Brief:
Copy out all of the data below with no alterations.

Recorded information:
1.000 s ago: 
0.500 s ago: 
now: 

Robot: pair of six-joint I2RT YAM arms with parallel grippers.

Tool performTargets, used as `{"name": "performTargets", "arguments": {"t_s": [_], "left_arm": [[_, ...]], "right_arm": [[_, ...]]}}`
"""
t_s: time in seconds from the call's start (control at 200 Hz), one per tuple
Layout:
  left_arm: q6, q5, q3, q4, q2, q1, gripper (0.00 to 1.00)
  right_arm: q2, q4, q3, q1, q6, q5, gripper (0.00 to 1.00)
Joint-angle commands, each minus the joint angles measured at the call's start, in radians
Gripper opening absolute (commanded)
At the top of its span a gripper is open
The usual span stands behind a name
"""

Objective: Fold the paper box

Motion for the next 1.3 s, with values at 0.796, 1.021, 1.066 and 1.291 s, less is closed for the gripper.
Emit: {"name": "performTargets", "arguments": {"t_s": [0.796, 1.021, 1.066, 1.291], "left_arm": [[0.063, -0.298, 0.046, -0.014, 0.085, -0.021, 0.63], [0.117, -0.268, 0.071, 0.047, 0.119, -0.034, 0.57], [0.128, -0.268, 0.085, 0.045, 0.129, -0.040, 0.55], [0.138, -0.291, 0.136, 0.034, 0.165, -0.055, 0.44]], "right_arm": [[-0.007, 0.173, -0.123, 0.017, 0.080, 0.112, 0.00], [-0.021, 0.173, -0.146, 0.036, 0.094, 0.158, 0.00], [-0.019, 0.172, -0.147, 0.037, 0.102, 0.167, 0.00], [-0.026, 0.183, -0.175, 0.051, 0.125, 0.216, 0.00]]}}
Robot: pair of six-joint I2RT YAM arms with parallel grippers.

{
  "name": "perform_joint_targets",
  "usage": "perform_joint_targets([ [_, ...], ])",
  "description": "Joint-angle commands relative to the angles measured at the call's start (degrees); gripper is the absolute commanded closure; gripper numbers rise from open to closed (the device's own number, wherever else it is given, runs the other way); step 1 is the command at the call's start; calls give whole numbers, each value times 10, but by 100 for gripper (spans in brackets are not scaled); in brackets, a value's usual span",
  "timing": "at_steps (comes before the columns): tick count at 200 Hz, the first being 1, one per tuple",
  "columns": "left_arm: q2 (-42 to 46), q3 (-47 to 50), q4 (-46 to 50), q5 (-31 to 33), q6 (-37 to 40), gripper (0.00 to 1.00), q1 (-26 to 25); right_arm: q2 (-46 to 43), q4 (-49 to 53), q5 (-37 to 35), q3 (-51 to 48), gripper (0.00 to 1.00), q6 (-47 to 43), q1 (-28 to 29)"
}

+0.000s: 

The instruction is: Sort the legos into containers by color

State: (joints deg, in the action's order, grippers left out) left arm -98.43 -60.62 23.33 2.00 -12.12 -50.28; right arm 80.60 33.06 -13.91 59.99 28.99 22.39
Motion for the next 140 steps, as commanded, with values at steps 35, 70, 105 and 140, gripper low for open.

Exercise result:
1.000 s ago: 
0.500 s ago: 
now: 

Robot: pair of six-joint I2RT YAM arms with parallel grippers.

Tool performTargets, used as `{"name": "performTargets", "arguments": {"t_s": [_], "left_arm": [[_, ...]], "right_arm": [[_, ...]]}}`
"""
t_s: time in seconds from the call's start (control at 200 Hz), one per tuple
Layout:
  left_arm: q6, q5, q3, q4, q2, q1, gripper (0.00 to 1.00)
  right_arm: q2, q4, q3, q1, q6, q5, gripper (0.00 to 1.00)
Joint-angle commands, each minus the joint angles measured at the call's start, in radians
Gripper opening absolute (commanded)
At the top of its span a gripper is open
The usual span stands behind a name
"""

Objective: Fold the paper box

Motion for the next 1.3 s, with values at 0.796, 1.021, 1.066 and 1.291 s, less is closed for the gripper.
Emit: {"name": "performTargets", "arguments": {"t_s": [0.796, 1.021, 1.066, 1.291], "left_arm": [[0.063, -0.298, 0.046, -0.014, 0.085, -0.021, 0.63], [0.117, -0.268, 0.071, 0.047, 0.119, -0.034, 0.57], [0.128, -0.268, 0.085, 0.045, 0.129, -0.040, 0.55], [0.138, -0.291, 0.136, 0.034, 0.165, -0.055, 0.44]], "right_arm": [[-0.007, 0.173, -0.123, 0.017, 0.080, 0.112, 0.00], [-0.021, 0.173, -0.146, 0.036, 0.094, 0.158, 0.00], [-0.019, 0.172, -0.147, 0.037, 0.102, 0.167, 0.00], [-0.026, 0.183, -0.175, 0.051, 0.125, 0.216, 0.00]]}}
Robot: pair of six-joint I2RT YAM arms with parallel grippers.

{
  "name": "perform_joint_targets",
  "usage": "perform_joint_targets([ [_, ...], ])",
  "description": "Joint-angle commands relative to the angles measured at the call's start (degrees); gripper is the absolute commanded closure; gripper numbers rise from open to closed (the device's own number, wherever else it is given, runs the other way); step 1 is the command at the call's start; calls give whole numbers, each value times 10, but by 100 for gripper (spans in brackets are not scaled); in brackets, a value's usual span",
  "timing": "at_steps (comes before the columns): tick count at 200 Hz, the first being 1, one per tuple",
  "columns": "left_arm: q2 (-42 to 46), q3 (-47 to 50), q4 (-46 to 50), q5 (-31 to 33), q6 (-37 to 40), gripper (0.00 to 1.00), q1 (-26 to 25); right_arm: q2 (-46 to 43), q4 (-49 to 53), q5 (-37 to 35), q3 (-51 to 48), gripper (0.00 to 1.00), q6 (-47 to 43), q1 (-28 to 29)"
}

+0.000s: 

The instruction is: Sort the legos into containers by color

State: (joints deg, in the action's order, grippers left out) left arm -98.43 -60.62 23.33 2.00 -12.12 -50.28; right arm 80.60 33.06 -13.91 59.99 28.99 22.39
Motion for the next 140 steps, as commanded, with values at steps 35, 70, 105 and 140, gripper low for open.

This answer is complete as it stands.